Once the pictures have been excluded, set down each remaining entry word for word.
** Opening Supplied records block **
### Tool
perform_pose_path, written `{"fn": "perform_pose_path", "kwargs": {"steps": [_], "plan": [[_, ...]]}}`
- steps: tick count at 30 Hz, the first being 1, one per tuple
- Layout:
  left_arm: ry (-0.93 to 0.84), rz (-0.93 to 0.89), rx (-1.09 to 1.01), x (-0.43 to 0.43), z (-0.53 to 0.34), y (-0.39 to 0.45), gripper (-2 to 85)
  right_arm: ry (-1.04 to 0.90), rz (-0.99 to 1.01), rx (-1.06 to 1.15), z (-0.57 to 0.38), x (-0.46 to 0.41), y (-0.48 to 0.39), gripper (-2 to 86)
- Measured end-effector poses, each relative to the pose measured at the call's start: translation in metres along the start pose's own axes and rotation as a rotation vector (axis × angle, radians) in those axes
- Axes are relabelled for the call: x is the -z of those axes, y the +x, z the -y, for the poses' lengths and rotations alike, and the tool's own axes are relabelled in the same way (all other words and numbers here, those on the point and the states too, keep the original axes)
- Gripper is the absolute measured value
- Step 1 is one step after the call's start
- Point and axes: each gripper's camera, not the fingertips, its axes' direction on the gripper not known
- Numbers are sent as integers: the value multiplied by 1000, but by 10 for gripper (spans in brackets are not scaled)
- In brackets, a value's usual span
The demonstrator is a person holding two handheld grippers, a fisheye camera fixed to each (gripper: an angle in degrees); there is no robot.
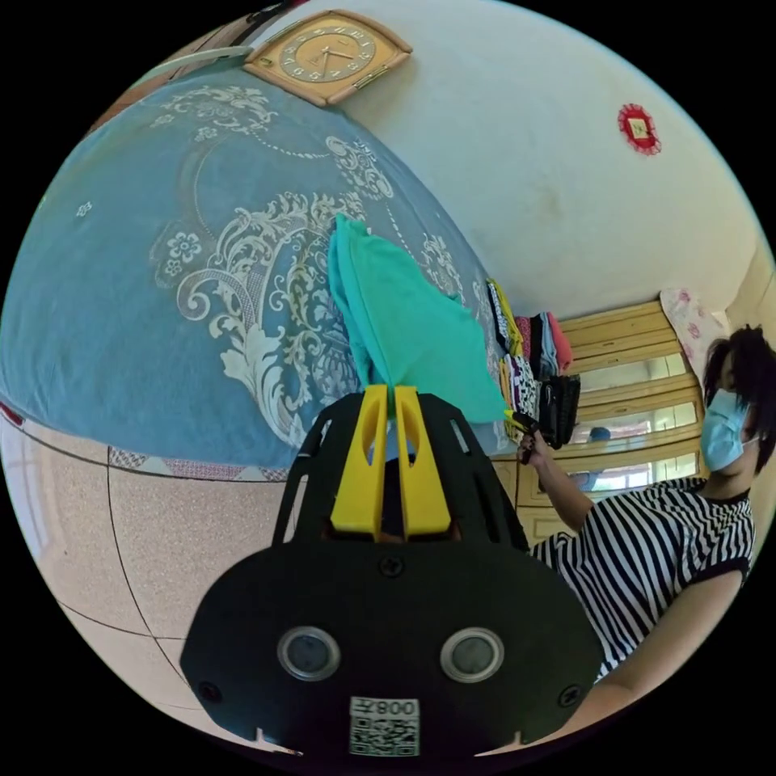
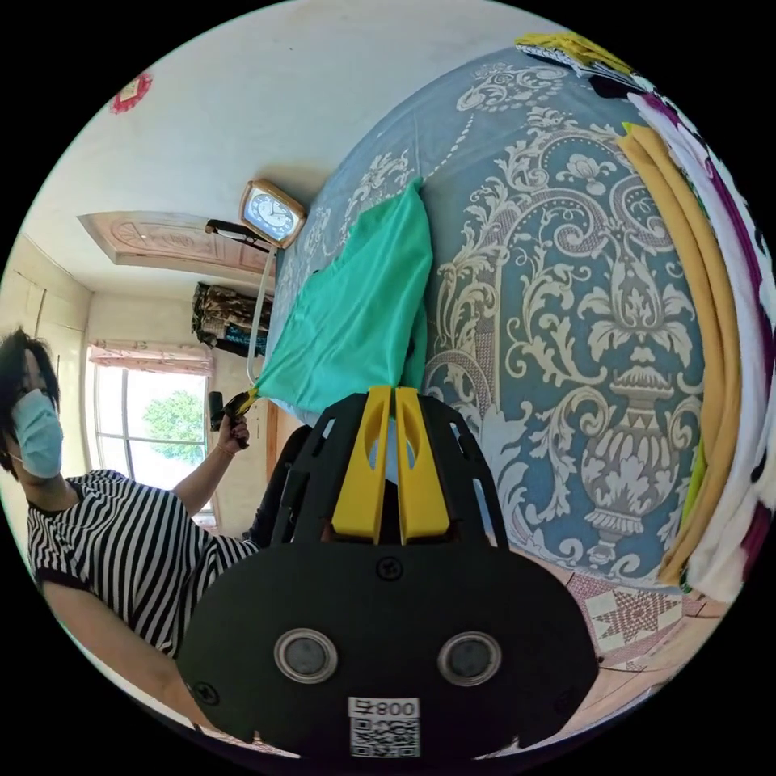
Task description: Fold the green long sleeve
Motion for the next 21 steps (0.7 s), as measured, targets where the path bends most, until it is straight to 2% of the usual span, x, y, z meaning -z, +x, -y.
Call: {"fn": "perform_pose_path", "kwargs": {"steps": [3, 6, 9, 12, 16, 21], "plan": [[-44, -39, 10, -21, -7, -8, 17, -71, -2, 2, 8, -4, 5, 8], [-122, 11, 111, -58, -22, -25, 18, -121, -9, -60, 4, -20, 24, 9], [-43, -16, 175, -74, -42, -25, 22, -53, 93, -115, -5, -17, 41, 12], [14, 35, 181, -81, -60, -10, 26, -15, 58, -142, -11, -4, 49, 19], [38, 46, 59, -111, -73, 36, 37, 67, 85, -145, -18, 11, 50, 43], [-103, 15, -203, -205, -66, 120, 62, -16, 64, -167, -11, -12, 50, 87]]}}
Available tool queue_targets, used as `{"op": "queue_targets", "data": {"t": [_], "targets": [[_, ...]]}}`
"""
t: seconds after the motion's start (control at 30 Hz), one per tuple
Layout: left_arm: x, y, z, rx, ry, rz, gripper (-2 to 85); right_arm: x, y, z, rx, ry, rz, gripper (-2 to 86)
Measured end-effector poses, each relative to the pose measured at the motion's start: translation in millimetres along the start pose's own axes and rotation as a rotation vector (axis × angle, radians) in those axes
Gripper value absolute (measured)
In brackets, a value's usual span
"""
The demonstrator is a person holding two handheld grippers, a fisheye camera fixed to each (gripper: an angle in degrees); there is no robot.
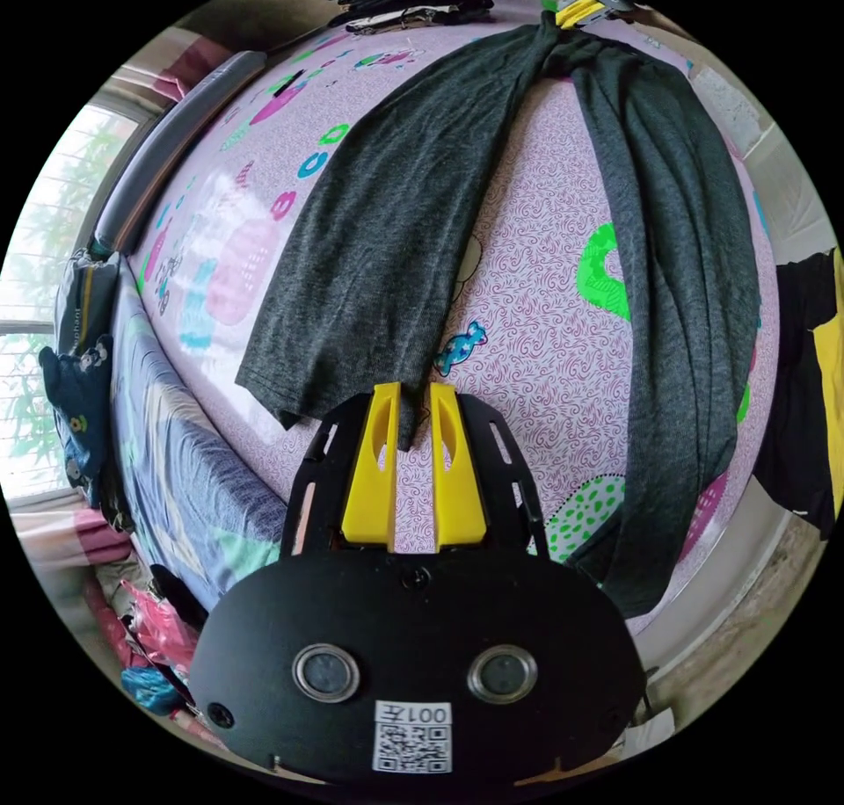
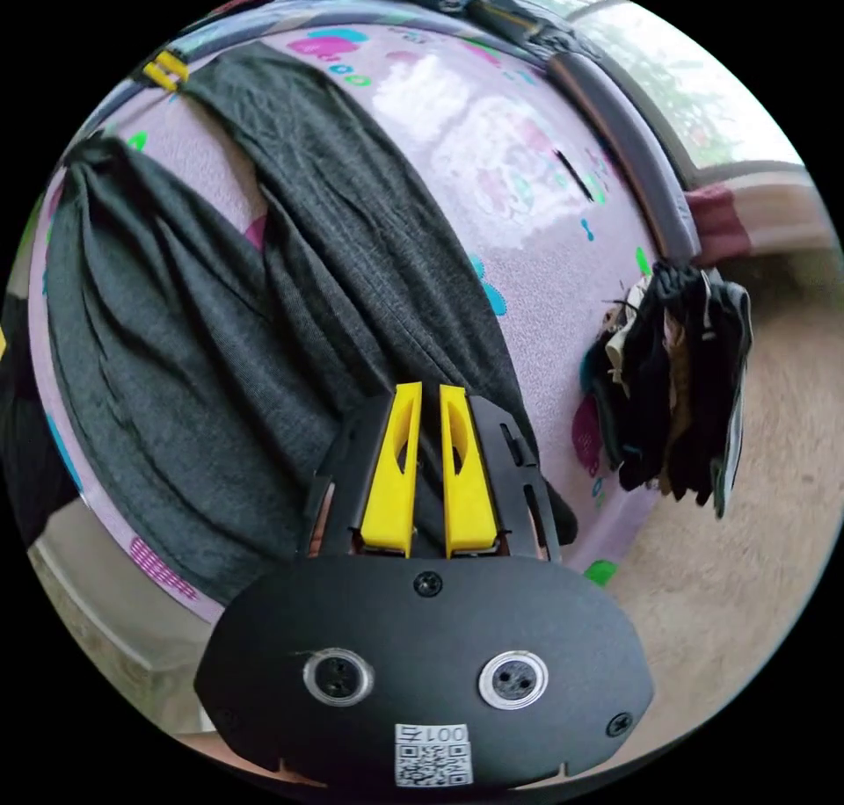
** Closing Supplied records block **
▶ _Response to the exercise_:
### Tool
perform_pose_path, written `{"fn": "perform_pose_path", "kwargs": {"steps": [_], "plan": [[_, ...]]}}`
- steps: tick count at 30 Hz, the first being 1, one per tuple
- Layout:
  left_arm: ry (-0.93 to 0.84), rz (-0.93 to 0.89), rx (-1.09 to 1.01), x (-0.43 to 0.43), z (-0.53 to 0.34), y (-0.39 to 0.45), gripper (-2 to 85)
  right_arm: ry (-1.04 to 0.90), rz (-0.99 to 1.01), rx (-1.06 to 1.15), z (-0.57 to 0.38), x (-0.46 to 0.41), y (-0.48 to 0.39), gripper (-2 to 86)
- Measured end-effector poses, each relative to the pose measured at the call's start: translation in metres along the start pose's own axes and rotation as a rotation vector (axis × angle, radians) in those axes
- Axes are relabelled for the call: x is the -z of those axes, y the +x, z the -y, for the poses' lengths and rotations alike, and the tool's own axes are relabelled in the same way (all other words and numbers here, those on the point and the states too, keep the original axes)
- Gripper is the absolute measured value
- Step 1 is one step after the call's start
- Point and axes: each gripper's camera, not the fingertips, its axes' direction on the gripper not known
- Numbers are sent as integers: the value multiplied by 1000, but by 10 for gripper (spans in brackets are not scaled)
- In brackets, a value's usual span
The demonstrator is a person holding two handheld grippers, a fisheye camera fixed to each (gripper: an angle in degrees); there is no robot.
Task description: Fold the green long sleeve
Motion for the next 21 steps (0.7 s), as measured, targets where the path bends most, until it is straight to 2% of the usual span, x, y, z meaning -z, +x, -y.
Call: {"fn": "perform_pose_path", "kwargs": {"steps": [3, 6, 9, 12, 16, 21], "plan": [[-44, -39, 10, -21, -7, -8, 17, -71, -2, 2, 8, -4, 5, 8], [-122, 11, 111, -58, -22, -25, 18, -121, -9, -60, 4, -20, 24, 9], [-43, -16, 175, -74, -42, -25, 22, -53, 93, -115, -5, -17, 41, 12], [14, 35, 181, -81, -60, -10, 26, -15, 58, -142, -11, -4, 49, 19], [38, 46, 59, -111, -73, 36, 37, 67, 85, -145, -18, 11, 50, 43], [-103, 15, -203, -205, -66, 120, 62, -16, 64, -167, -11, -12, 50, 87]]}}
Available tool queue_targets, used as `{"op": "queue_targets", "data": {"t": [_], "targets": [[_, ...]]}}`
"""
t: seconds after the motion's start (control at 30 Hz), one per tuple
Layout: left_arm: x, y, z, rx, ry, rz, gripper (-2 to 85); right_arm: x, y, z, rx, ry, rz, gripper (-2 to 86)
Measured end-effector poses, each relative to the pose measured at the motion's start: translation in millimetres along the start pose's own axes and rotation as a rotation vector (axis × angle, radians) in those axes
Gripper value absolute (measured)
In brackets, a value's usual span
"""
The demonstrator is a person holding two handheld grippers, a fisheye camera fixed to each (gripper: an angle in degrees); there is no robot.

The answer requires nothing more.